If at any time there is a change to the information provided to the HKMA as part of the certification application, the fund must inform the HKMA within 90 calendar days of such change. The HKMA has the right to revoke the certification of the fund at any time if it receives information indicating that the fund has failed to meet the ‘Criteria for Certification’.
Once the fund has been certified by the HKMA, the IRD will conduct its own assessment of whether the certified fund is a "fund" within the meaning section 20AM of the IRO, together with certain other requirements under the IRO, which are explained in more detail in our OnPoint “Hong Kong’s 0% Tax Concession for Carried Interest” published in February 2021. The IRO will assess whether the carried interest that the tax concession is being claimed for is "eligible carried interest". To qualify as “eligible carried interest”, the carried interest must be a sum received by or accrued to an Eligible Person by way of profit-related return subject to a "hurdle rate". There are no statutory benchmarks for this "hurdle rate", so it will be the preferred rate of return on investments as stipulated in the agreement governing the operation of the fund.
While the two aforementioned 'Criteria for Certification' requirements were expected as they were announced earlier in the year, it is important to note that meeting the certification requirements does not automatically mean that the Eligible Persons will be entitled to the carried interest tax concession. Under the Amendment Ordinance, the Commissioner of the IRD is entitled to conduct an "adequacy test" on the Local Substance requirements (i.e. the second limb of the 'Criteria for Certification') in addition to the HKMA's certification. This gives the IRD a discretionary power to dis-apply the carried interest tax concession. At present, no guidance has been issued by IRD on the "adequacy test" but it is expected that the IRD will consider the facts of each case and, where necessary, request Eligible Persons to supply further information and documents. As we approach upcoming tax-year ends and the Amendment Ordinance is put into play, we may expect to see examples of the IRD exercising its discretionary power and/or the IRD issuing further directives on the details and parameters that it will consider when assessing an applicant's eligibility to claim the carried interest tax concessions.
1) For further information, please refer to Dechert OnPoint, Hong Kong’s 0% Tax Concession for Carried Interest.
2) "qualifying persons" is defined in section 4(3) of Schedule 16D to the Inland Revenue Ordinance (Chapter 112 of the Laws of Hong Kong)("IRO"), and includes corporations licensed by the Securities and Futures Commission to conduct regulated activities in Hong Kong.
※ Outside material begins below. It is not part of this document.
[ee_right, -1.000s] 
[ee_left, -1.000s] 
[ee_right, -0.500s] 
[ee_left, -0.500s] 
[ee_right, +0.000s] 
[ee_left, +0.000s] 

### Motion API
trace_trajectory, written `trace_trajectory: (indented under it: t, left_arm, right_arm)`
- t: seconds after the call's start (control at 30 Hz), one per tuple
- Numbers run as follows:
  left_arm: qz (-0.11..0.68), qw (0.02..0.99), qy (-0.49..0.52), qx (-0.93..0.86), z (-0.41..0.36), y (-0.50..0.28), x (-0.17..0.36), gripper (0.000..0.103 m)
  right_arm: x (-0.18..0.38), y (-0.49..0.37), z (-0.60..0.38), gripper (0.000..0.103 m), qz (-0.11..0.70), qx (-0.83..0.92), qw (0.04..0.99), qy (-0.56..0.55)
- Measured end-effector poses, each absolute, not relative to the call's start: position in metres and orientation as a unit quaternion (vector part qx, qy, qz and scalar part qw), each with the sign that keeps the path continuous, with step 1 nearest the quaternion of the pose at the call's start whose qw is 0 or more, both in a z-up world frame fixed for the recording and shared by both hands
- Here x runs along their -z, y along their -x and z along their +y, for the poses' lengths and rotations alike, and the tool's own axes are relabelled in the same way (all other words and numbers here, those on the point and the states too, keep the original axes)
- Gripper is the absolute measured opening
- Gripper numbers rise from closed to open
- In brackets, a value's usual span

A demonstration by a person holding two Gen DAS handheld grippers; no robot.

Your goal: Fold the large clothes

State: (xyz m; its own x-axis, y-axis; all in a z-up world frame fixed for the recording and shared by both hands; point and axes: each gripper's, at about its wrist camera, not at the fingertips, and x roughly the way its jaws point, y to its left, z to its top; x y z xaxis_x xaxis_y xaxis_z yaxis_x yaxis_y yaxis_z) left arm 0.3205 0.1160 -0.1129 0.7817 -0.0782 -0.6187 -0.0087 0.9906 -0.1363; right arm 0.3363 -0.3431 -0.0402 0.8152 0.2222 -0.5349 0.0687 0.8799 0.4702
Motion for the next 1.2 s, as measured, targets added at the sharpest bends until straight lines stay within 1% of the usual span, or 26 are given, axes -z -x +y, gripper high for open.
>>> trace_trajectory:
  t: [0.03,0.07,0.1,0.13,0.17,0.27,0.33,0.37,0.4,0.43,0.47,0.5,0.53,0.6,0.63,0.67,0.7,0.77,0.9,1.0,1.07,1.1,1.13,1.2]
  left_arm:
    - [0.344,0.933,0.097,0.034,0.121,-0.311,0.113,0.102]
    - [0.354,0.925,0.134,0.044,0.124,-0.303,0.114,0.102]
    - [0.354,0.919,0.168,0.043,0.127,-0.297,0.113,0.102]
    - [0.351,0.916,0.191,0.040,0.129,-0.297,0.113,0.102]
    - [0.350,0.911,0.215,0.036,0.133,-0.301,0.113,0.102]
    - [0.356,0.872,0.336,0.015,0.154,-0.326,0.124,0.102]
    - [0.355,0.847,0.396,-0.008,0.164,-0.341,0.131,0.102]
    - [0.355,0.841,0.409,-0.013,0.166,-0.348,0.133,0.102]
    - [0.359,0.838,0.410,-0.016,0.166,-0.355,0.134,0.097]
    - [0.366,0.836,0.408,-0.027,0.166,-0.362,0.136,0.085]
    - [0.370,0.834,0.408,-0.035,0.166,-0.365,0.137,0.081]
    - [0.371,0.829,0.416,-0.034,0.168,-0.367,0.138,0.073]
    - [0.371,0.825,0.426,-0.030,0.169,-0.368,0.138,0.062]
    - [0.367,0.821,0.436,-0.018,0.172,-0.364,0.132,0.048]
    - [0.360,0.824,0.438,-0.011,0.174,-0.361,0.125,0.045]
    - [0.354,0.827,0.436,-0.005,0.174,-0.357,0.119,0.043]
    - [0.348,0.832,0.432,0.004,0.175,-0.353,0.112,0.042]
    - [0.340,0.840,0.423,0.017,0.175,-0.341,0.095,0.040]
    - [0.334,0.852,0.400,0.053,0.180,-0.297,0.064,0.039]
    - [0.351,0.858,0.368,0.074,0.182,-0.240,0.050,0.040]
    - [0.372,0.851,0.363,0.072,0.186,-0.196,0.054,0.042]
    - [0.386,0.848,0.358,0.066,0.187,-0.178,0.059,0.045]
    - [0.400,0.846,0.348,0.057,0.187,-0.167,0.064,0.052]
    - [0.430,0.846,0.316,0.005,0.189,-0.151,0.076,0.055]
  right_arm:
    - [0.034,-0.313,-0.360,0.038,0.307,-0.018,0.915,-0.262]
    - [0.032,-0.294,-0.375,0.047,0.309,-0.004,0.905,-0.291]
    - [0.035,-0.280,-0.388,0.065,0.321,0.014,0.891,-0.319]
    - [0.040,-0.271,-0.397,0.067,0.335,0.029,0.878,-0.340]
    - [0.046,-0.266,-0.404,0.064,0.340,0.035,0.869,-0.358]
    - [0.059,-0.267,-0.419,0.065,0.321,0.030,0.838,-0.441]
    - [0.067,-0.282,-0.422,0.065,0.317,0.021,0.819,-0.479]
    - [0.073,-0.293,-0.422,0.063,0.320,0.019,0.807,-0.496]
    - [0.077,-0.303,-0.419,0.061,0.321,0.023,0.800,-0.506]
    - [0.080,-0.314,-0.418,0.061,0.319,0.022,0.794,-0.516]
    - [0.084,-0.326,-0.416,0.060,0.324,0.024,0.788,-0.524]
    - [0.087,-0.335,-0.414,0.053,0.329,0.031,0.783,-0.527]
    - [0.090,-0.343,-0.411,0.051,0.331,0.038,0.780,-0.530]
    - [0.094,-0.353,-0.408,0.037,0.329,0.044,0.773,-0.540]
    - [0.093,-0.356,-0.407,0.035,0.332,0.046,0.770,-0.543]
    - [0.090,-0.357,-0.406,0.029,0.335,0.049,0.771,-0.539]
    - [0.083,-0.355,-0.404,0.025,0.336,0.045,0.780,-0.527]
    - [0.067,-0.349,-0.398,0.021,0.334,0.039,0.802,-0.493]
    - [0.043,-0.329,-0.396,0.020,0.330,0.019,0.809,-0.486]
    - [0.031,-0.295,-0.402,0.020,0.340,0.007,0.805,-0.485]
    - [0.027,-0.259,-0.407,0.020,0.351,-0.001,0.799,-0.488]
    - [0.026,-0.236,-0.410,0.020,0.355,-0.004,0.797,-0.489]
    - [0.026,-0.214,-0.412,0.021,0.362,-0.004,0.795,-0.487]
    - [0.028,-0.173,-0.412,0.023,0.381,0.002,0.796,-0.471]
3) "qualifying employees" is defined in section 8(4) of Schedule 16D to the IRO and includes the employees of "qualifying persons".
4) "investment management services" is defined in Schedule 16D to the IRO.
5) The Guideline is available here.
6) As defined in Schedule 16C to the IRO.
7) As defined in section 20AO(4) of the IRO.
8) As defined in section 20AO(4) of the IRO.
9) As defined in section 2 of the IRO.
10) As defined in section 2 of the IRO.
11) The HKMA also offers an optional pre-application screening to funds which are unsure of whether they are able to meet the criteria for certification. Applicants can apply for pre-application screening before carried interest is received, but the results of any pre-application screening will not serve as a certification.